“Recent history suggests that adverse geopolitical events alone are unlikely to cause a systemic crisis, although they may act as a trigger for systemic distress if they interact with pre-existing vulnerabilities” says the introduction to the regular Stability Review issued by the European Central Bank.
After analyzing channels through which geopolitical risks affect financial stability, and the impact on banks and non-banks, the authors of the report conclude that:
“Geopolitical shocks may act as a trigger for systemic distress if they interact with pre-existing vulnerabilities. In particular, financial instability could arise if a combination of different factors materializes, such as (i) a very large shock, (ii) other sources of amplification, and (iii) strong contagion.
“Geopolitical risk can have adverse implications for the resilience of financial institutions.
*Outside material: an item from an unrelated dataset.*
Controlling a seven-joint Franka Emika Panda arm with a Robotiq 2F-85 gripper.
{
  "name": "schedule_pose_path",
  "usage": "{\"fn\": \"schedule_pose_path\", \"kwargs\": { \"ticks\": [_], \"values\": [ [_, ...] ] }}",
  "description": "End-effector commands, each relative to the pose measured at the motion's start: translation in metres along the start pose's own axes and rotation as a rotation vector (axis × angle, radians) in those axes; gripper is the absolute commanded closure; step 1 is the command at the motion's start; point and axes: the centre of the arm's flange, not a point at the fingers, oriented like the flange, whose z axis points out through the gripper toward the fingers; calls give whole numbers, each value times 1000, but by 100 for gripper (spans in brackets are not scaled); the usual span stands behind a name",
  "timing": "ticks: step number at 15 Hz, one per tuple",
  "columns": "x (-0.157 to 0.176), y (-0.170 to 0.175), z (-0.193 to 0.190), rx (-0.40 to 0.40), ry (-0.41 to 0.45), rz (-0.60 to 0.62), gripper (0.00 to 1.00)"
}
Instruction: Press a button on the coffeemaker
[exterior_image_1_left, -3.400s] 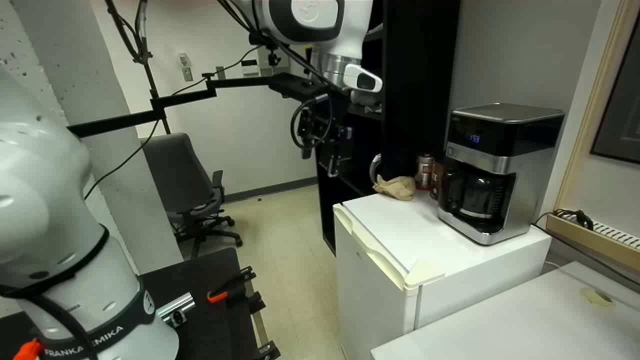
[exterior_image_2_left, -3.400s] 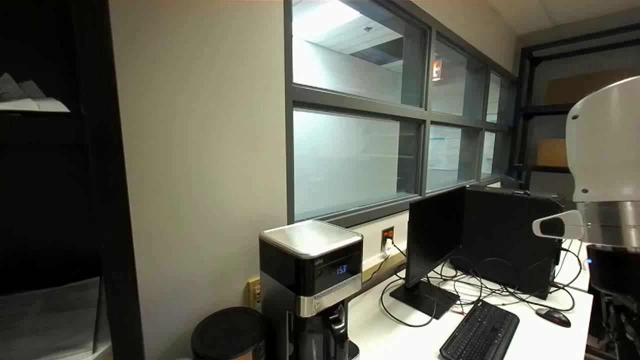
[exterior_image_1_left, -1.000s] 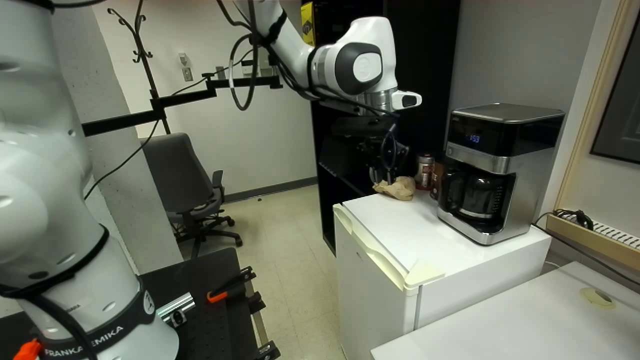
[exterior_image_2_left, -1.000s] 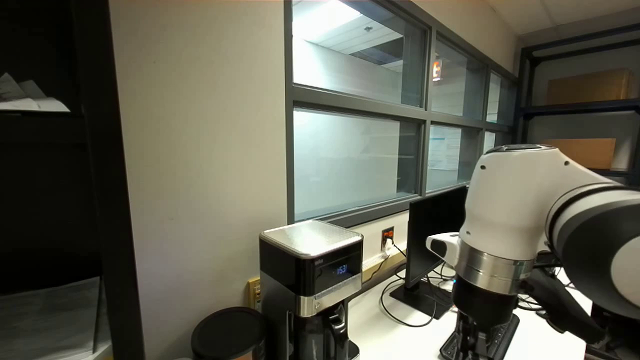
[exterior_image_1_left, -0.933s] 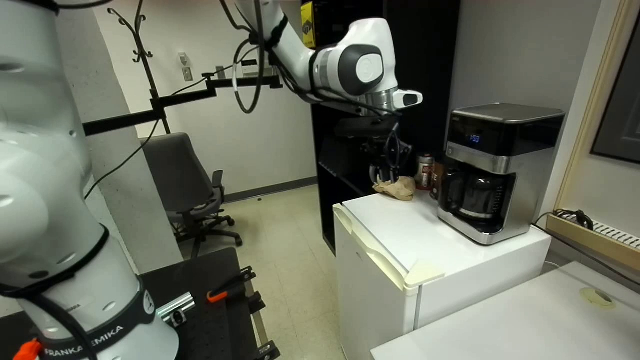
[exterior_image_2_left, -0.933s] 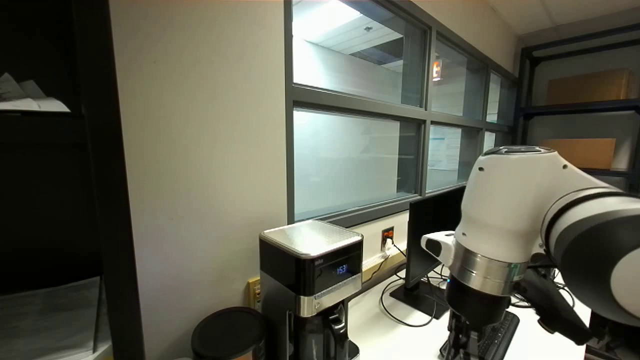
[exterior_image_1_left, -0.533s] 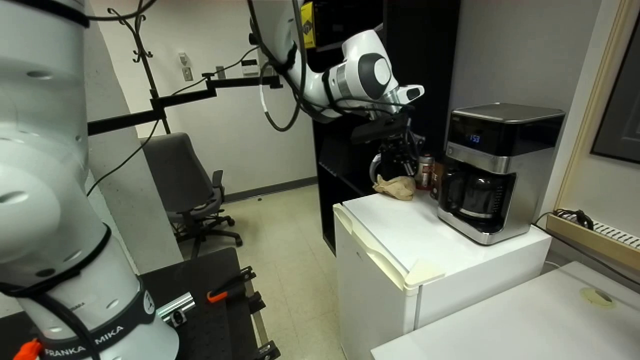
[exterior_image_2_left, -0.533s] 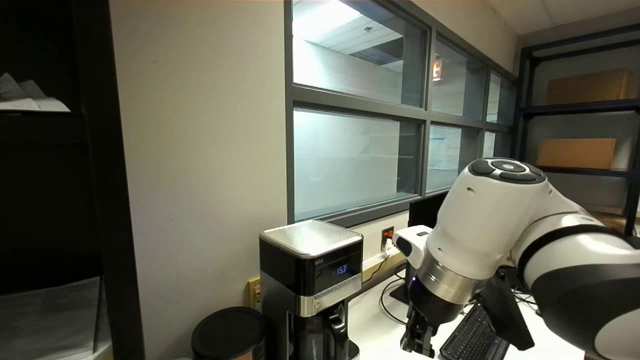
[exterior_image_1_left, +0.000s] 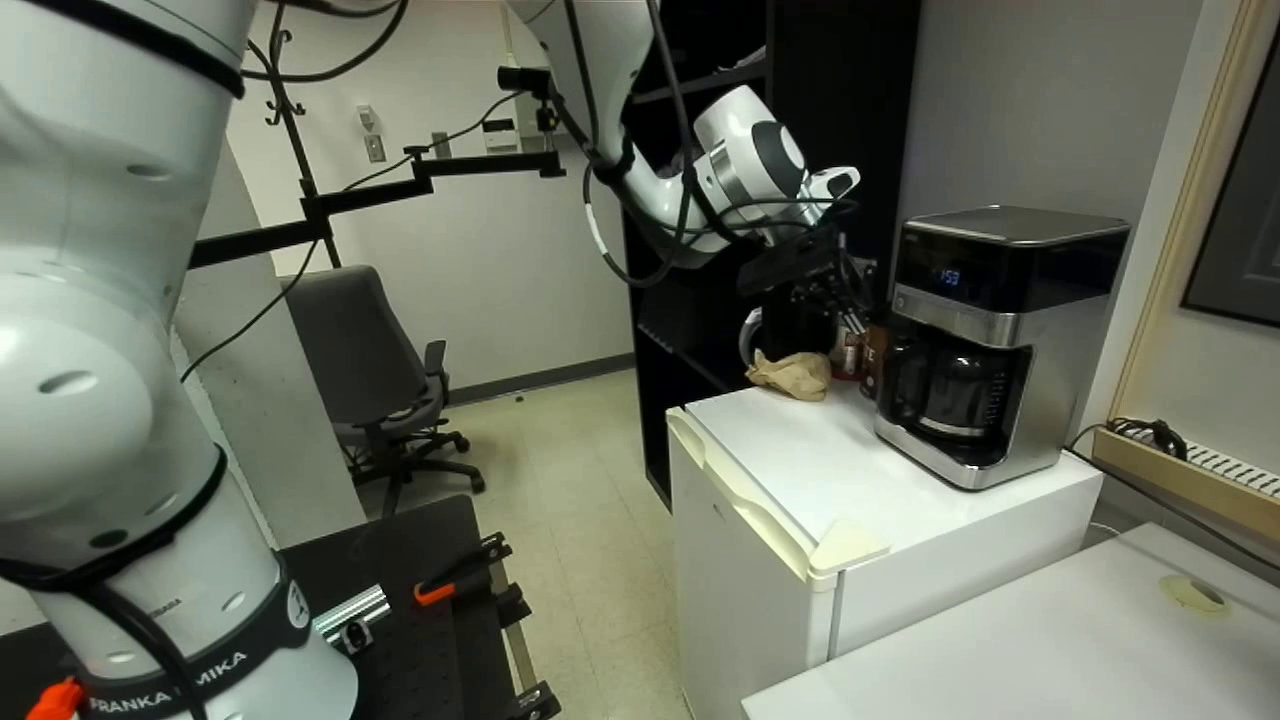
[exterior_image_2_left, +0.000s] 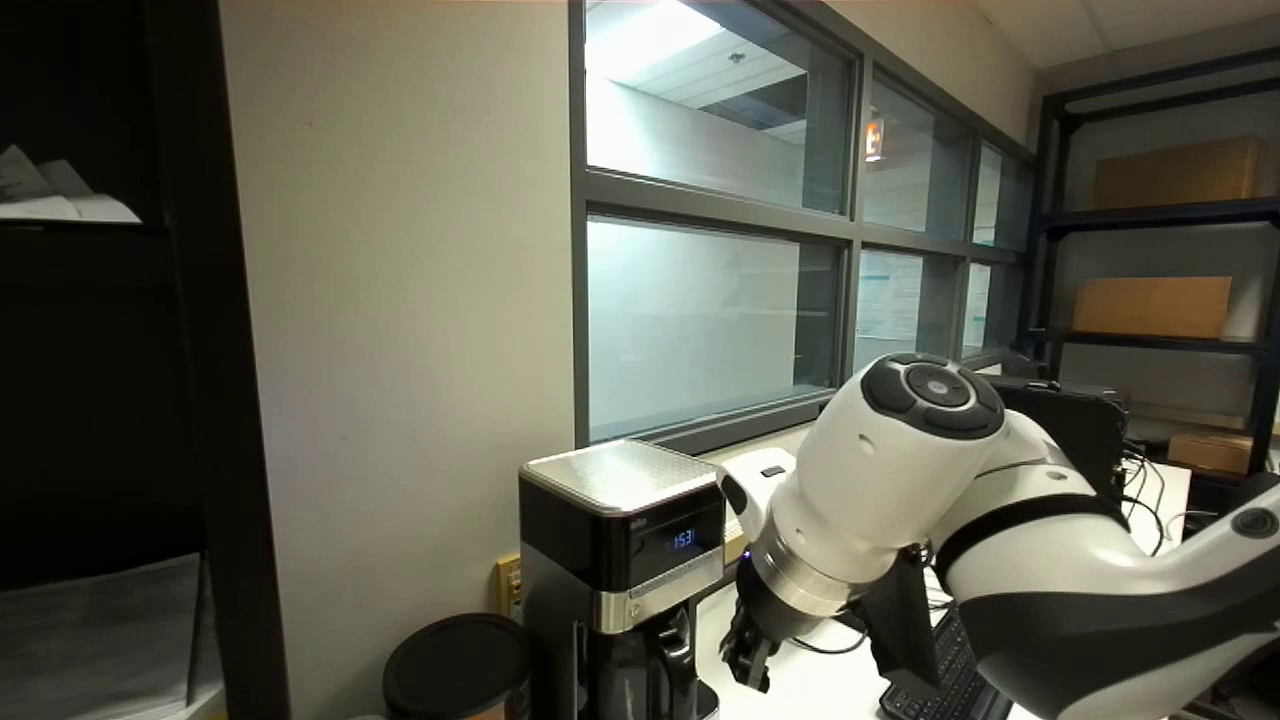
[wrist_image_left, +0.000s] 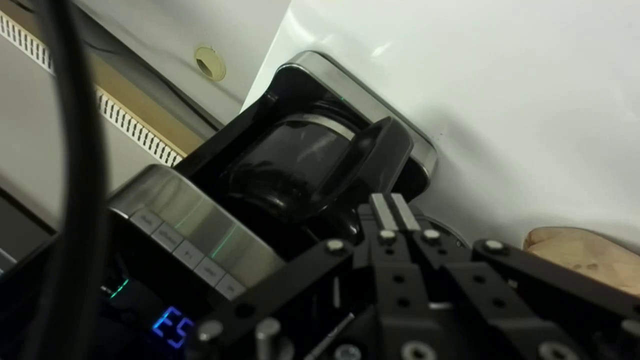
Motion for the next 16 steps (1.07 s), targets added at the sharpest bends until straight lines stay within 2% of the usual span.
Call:
{"fn": "schedule_pose_path", "kwargs": {
  "ticks": [1, 7, 16],
  "values": [
    [28, -6, 23, -72, 58, -2, 100],
    [49, -10, 39, -136, 114, -11, 100],
    [64, -13, 46, -183, 176, -25, 100]
  ]
}}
Several academic and policy studies, as well as the empirical evidence reported in this special feature, suggest that the materialization of geopolitical risk could have negative effects on the soundness of euro area banks and non-banks. Geopolitical risk could result in significant outflows and falling returns from investment funds, among other things. Equally, geopolitical risk could lead to declining bank stock prices, widening CDS spreads and greater funding costs and provisioning needs for banks, which in turn would weigh on their profitability.”
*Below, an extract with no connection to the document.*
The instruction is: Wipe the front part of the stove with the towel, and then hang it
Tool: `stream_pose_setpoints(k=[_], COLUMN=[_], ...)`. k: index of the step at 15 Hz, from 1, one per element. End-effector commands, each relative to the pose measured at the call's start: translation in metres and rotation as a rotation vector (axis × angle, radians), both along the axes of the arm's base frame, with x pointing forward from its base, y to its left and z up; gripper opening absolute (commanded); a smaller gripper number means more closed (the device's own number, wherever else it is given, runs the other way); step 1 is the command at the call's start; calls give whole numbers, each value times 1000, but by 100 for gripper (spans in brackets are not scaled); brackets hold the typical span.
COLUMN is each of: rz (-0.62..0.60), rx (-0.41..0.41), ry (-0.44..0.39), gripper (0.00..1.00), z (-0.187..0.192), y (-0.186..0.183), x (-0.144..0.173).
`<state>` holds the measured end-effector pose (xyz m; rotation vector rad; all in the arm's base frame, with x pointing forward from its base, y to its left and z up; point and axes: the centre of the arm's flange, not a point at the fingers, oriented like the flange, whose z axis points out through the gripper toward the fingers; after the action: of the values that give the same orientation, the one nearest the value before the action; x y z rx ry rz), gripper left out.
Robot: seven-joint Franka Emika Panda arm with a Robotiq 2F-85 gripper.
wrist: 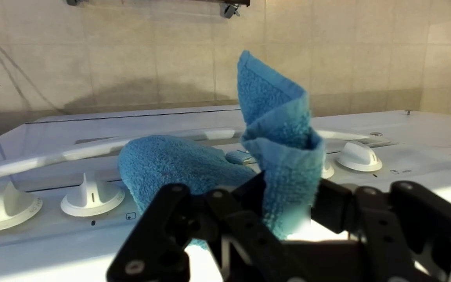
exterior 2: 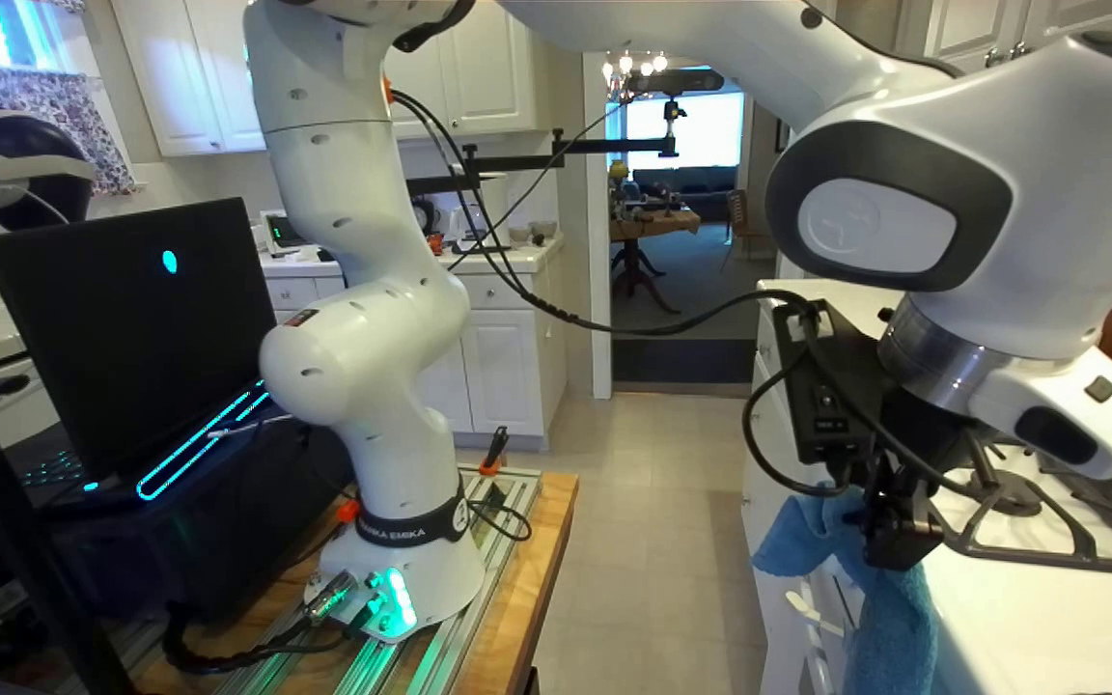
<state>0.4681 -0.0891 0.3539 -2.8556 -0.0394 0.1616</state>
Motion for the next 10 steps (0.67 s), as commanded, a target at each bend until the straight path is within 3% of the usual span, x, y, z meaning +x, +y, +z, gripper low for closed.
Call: stream_pose_setpoints(k=[1,10], rz=[20,72], rx=[16,21], ry=[-38,-66], gripper=[3,3], z=[-11,-22], y=[-5,4], x=[5,14])
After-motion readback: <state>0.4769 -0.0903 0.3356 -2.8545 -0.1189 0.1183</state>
However, instead of recommending what is feasible i.e. to reduce geopolitical risk (defined as “the threat, realization and escalation of adverse events associated with wars, terrorism and tensions among states and political actors that affect the peaceful course of international relations"), the report suggest to do what is unfeasible, i.e. reduce the vulnerability of the system (through capital adequacy, liquidity management etc).